Structured Education

The number of people being offered education has dramatically increased over the past two years of the study, with nearly 76% of all diabetics in England and Wales being made this offer. The graph below shows how dramatic that change is.

Whilst showing a fundamental shift in thinking about the importance of structured education in diabetes care, what this graph hides is the disparity of availability of structured education for T1s and T2s.

It was offered to 78% of T2s but only 32% of T1s. What the reports don’t show, and what you need to dig down into the data for is the change in T1s.

  • In 2012-2013, only 3.7% of all newly diagnosed T1s were offered structured education. 
  • In 2013-2015, 30% and then 32% respectively of newly diagnosed T1s were offered structured education.

The improvement is dramatic and welcome. And absolutely necessary. Now to get those long term T1s that still need education into some.
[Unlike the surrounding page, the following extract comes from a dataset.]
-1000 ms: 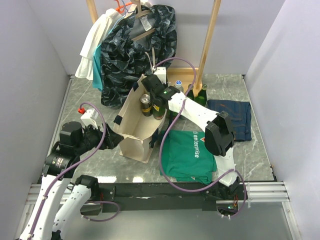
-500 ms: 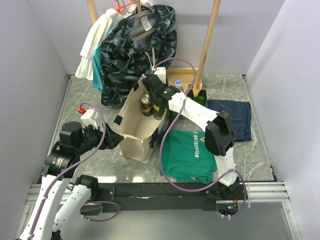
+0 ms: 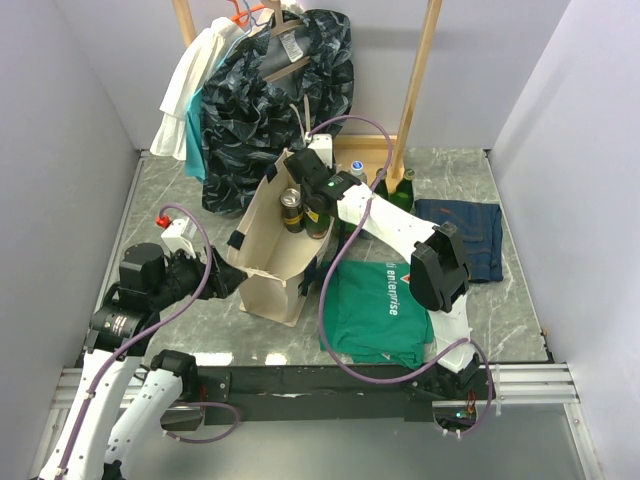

What’s perhaps more disappointing is the actual participation in Structured Education. In 2012-2013, 23% of those offered took it up. In 2014-2015, only 5.7% took it up. So while there was ten times more on offer, only three times as many people took it up. I think this highlights that delivery of the education on offer perhaps needs re-evaluating so that more participate.

Primary Care Processes

Summarising the key findings, we see that not a lot has changed in terms of the eight critical care processes offered by primary care, Type 1s fair less well than Type 2s, and the percentage of people receiving those checks remains fairly flat since 2009, with if anything, a reduction in both the numbers of T1s and T2s receiving these checks compared to 2009. That’s not a great headline. If you are T1 or T2 under 40, you are less likely to receive all your primary care processes, although whether this is the fault of primary care or lifestyles of the under 40s is not defined in the report.

More disturbingly, as a T1 the variation between CCGs on the completion of primary care processes is fairly wide when compared with that seen for T2s. Again, this may not be solely down to the CCGs and LHBs, but may be much more a reflection of the age and socio-economic status of those diagnosed with T1 compared to T2. We already know that those under 40 have fewer completions, so laying the numbers of under 40s across the reporting CCGs, and adding the socio-economic status of the area may provide some interesting insights.

What is certainly true is that the GP-centred model feeding into mothership hospitals isn’t working and needs to be changed. These metrics aren’t good enough to stop a lot of people ending up in a place that the NHS just doesn’t want and we simply can’t continue in this vain.

Perhaps looking at creating convenient walk in centres that could be used around a working day, feeding data back to key specialists or GPs might make access easier. Making it easy for the patient has to be the key aspect of this. And to do this, patient data needs to be easily shared between centres, which is an ongoing issue at the heart of NHS patient care.


While there have been steps forward in the past two years, notably in the offering of education to both T1s and T2s and in those achieving better glucose measurements, there are also some key points that haven’t changed a lot. The key one of those being that the majority of T1s still struggle to achieve blood glucose levels that will significantly reduce their risks of complications and in the long term will severely reduce their quality of life.

It’s clear that it isn’t those in the top 30% that need help, rather those in the bottom 70%. The big question is how can this be achieved?